With recent changes to the devcom framework allowing namespace-aware
matching, the LAG layer is updated to register devcom clients with the
associated net namespace. This ensures that LAG formation only occurs
between mlx5 interfaces that reside in the same namespace.
This change ensures that devices in different namespaces do not interfere
with each other's LAG setup and behavior.
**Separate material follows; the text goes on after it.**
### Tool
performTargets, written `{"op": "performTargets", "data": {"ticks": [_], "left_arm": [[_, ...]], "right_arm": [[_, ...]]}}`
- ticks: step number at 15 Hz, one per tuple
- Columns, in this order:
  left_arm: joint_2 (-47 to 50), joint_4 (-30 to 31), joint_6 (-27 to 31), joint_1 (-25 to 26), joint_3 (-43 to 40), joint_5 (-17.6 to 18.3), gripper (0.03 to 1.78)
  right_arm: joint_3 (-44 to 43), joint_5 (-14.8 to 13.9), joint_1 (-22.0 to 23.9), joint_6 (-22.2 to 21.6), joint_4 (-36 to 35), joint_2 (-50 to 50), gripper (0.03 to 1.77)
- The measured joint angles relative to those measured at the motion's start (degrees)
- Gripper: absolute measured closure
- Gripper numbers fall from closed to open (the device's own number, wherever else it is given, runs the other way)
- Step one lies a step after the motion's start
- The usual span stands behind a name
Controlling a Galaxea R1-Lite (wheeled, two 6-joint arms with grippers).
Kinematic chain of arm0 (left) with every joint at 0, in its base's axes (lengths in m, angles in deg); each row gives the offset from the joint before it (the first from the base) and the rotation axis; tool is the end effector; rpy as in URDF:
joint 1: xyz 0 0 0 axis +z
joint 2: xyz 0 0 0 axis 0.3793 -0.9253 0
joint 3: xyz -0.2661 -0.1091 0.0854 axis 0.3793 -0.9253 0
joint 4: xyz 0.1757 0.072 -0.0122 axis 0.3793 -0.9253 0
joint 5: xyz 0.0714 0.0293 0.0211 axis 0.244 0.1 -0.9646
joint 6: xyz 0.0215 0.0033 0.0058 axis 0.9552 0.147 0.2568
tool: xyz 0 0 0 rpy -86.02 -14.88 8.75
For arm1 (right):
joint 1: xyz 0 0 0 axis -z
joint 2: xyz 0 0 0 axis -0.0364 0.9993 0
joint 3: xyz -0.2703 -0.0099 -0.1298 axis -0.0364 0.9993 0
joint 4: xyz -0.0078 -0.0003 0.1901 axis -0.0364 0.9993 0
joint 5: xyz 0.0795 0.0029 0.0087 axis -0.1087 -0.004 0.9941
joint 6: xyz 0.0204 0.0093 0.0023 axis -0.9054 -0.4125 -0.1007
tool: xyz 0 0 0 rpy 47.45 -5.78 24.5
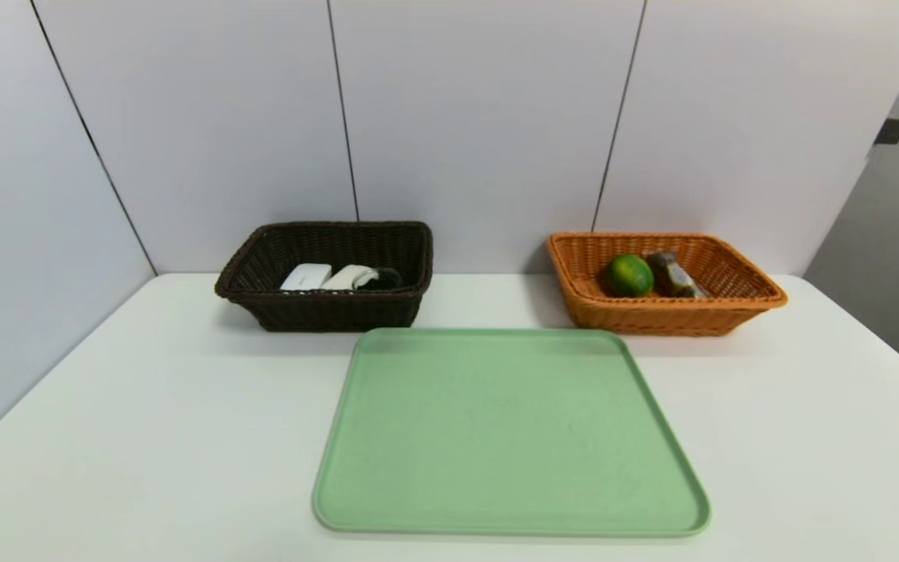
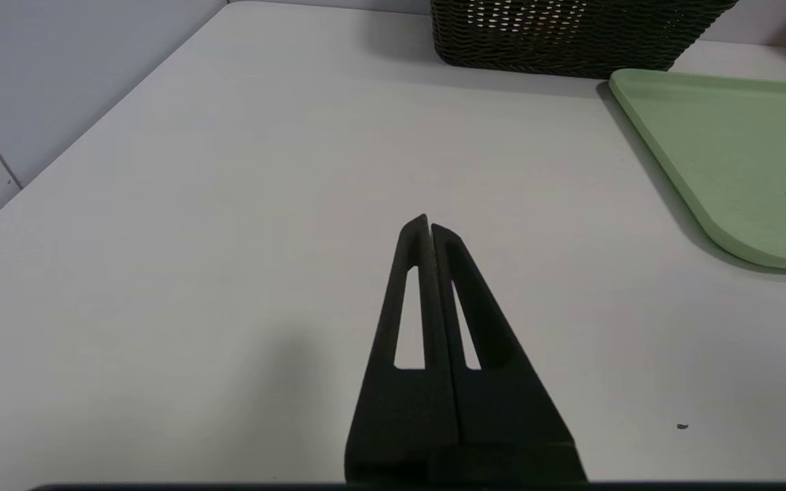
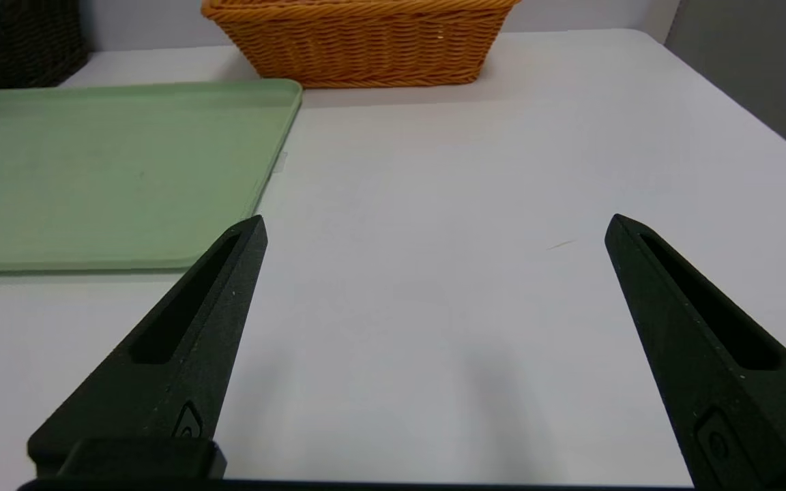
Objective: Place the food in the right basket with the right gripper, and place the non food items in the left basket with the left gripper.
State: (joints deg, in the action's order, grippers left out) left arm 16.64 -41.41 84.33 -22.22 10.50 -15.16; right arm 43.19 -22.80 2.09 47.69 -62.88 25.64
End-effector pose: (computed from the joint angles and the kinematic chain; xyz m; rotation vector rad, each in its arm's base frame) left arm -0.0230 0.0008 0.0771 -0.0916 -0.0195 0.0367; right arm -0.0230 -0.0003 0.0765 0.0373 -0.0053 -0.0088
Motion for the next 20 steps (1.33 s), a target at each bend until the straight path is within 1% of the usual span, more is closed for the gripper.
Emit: {"op": "performTargets", "data": {"ticks": [20], "left_arm": [[0.0,0.0,0.1,0.0,0.0,0.0,1.77]], "right_arm": [[0.2,0.1,0.0,0.6,-0.8,0.0,0.09]]}}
For example, if two PCI PFs are
in the same namespace, they are eligible to form a hardware LAG.
In addition, reload behavior for LAG is adjusted to handle namespace
contexts appropriately.
Signed-off-by: Shay Drory <shayd@nvidia.com>
Reviewed-by: Mark Bloch <mbloch@nvidia.com>
Reviewed-by: Parav Pandit <parav@nvidia.com>
Signed-off-by: Tariq Toukan <tariqt@nvidia.com>
---
drivers/net/ethernet/mellanox/mlx5/core/devlink.c | 5 -----
drivers/net/ethernet/mellanox/mlx5/core/lag/lag.c | 14 +++++++++++---
drivers/net/ethernet/mellanox/mlx5/core/lag/lag.h | 1 +
3 files changed, 12 insertions(+), 8 deletions(-)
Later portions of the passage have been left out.